Naming What You Feel and Knowing What to Do About It. In Untangle Your Emotions, Jennie Allen offers a groundbreaking approach to navigating the complexities of our emotional landscape. This powerful book provides readers with the tools and insights needed to achieve emotional clarity and experience a profound transformation in their lives.
Dive into this comprehensive summary and review to uncover the key takeaways from Untangle Your Emotions and learn how to embark on your own journey towards emotional freedom.
Table of Contents
Genres
Psychology, Mindfulness, Happiness, Personal Development, Self-Help, Emotions, Christian Living, Spirituality, Mental Health, Relationships, Healing
Untangle Your Emotions is a transformative guide that empowers readers to navigate their emotional landscape with greater clarity and understanding. Jennie Allen, drawing from her own experiences and biblical wisdom, provides practical strategies and insights to help individuals identify, process, and manage their emotions in a healthy manner.
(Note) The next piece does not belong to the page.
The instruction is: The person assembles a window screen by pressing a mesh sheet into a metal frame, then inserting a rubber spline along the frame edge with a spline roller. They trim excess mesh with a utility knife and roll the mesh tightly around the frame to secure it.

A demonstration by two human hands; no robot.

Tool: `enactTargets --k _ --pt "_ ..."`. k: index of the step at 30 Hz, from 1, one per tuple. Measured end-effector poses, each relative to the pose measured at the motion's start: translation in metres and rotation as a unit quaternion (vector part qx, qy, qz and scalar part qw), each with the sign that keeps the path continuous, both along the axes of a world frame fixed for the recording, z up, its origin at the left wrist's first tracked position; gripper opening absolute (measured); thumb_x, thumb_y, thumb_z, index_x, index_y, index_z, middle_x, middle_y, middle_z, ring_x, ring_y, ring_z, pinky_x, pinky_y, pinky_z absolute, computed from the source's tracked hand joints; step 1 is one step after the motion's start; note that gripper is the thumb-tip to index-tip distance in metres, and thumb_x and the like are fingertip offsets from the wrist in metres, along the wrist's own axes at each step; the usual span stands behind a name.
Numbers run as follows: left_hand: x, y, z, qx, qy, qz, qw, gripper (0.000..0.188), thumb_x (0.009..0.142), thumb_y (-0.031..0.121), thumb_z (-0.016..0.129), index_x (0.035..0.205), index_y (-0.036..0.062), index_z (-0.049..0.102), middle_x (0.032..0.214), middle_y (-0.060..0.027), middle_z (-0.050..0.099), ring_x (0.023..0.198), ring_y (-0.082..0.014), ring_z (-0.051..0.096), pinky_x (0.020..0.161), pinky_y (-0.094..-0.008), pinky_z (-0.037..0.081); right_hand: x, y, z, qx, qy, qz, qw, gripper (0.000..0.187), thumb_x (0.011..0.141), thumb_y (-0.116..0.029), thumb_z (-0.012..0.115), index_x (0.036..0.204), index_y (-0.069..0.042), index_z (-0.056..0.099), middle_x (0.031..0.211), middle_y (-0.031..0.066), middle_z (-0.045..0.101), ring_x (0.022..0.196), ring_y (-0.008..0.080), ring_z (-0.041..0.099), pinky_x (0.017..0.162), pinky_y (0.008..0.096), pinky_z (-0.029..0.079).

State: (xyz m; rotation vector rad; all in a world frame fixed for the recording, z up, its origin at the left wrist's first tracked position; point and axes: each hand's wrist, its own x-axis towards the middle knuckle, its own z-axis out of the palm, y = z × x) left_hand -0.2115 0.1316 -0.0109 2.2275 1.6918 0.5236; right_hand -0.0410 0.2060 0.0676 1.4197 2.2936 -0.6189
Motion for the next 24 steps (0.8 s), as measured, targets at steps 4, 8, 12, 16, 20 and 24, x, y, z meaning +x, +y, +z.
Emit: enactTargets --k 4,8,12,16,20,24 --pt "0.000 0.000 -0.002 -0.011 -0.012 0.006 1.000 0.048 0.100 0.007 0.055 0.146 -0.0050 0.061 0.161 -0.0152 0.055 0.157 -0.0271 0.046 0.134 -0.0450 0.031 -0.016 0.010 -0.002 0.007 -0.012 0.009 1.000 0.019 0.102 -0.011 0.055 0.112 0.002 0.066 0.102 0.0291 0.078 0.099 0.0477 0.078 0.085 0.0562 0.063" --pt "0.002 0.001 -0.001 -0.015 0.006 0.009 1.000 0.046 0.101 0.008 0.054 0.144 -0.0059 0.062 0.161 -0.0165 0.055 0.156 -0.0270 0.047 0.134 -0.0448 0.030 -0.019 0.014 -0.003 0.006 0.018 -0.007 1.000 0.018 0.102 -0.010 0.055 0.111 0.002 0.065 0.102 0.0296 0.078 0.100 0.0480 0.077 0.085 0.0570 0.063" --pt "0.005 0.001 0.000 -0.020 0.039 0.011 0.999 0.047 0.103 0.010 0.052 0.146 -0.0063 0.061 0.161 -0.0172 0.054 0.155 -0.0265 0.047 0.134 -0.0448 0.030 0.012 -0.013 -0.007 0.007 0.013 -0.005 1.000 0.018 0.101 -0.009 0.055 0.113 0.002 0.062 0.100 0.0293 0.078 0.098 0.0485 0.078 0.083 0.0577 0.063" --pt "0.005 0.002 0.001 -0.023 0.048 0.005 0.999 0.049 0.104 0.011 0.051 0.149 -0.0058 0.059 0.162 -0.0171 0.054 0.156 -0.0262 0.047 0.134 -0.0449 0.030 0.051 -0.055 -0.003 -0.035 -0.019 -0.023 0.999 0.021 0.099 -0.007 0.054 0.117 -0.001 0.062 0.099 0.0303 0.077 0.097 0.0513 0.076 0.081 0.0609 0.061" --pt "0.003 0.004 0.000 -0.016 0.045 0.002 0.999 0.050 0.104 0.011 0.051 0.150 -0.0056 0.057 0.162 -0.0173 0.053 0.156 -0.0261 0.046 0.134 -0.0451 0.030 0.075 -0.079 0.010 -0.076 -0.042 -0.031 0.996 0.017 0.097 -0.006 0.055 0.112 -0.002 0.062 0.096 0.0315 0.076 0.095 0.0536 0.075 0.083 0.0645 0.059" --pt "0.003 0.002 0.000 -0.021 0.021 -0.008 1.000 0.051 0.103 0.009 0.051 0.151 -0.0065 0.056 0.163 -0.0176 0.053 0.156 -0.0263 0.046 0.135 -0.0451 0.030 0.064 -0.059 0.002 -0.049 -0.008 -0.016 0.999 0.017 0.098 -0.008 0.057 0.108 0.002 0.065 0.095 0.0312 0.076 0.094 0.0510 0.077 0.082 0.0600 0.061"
The book explores the interconnectedness of thoughts, feelings, and actions, emphasizing the importance of self-awareness and emotional intelligence. Allen guides readers through the process of recognizing and addressing the root causes of their emotional struggles, offering tools for breaking free from negative patterns and cultivating a deeper sense of peace and purpose.
Through relatable anecdotes, biblical references, and practical exercises, Untangle Your Emotions equips readers with the knowledge and skills necessary to navigate life’s challenges with resilience and emotional stability.
Review
Jennie Allen’s Untangle Your Emotions is a powerful and transformative book that offers a fresh perspective on emotional well-being. Allen’s writing is both insightful and accessible, making complex emotional concepts easy to grasp and apply.
The book’s strength lies in its ability to bridge the gap between biblical wisdom and modern psychological principles, creating a holistic approach to emotional healing. Allen’s vulnerability and authenticity shine through as she shares her own struggles and triumphs, fostering a sense of connection and relatability with readers.
The practical exercises and reflection questions throughout the book provide actionable steps for readers to implement the teachings in their own lives. While the book is rooted in Christian principles, its universal truths and practical strategies make it valuable for anyone seeking emotional growth and healing.
Untangle Your Emotions is a must-read for those looking to cultivate a deeper understanding of their emotions, break free from negative patterns, and experience a renewed sense of emotional freedom and resilience.
Introduction: Connect to God by building emotional awareness
Untangle Your Emotions (2024) is a spiritual guide to understanding and managing your feelings. Rather than something to be fixed, it views emotions as an avenue for deeper connection with God and the people around you. Drawing on scientific research and biblical wisdom, it guides you on your path to emotional maturity as a divinely created being.
In today’s achievement-obsessed world, emotions often feel like an inconvenience that’s best ignored or overcome.
But there’s another way. Drawing on Scripture and science, this Blink makes the case for leaning into our feelings as a pathway to freedom and connection. Debunking the myth that faithful Christians should transcend emotions, it instead reveals how God whispers to us through our feelings, binding us to what matters most.
This Blink sheds a light on how to transform your relationship with your emotions. It provides practical steps for noticing, naming, feeling, and sharing, so that you can unravel your inner knots and deepen your connections. It’s a journey towards embracing your emotions and allowing them to nourish your bonds with God, others, and yourself, so that you can live wholeheartedly.
All tangled up
Have you ever been overwhelmed by a sudden emotion? Or do you often feel numb? Or perhaps you struggle to control your anger or anxiety. If this sounds familiar, you’re not alone.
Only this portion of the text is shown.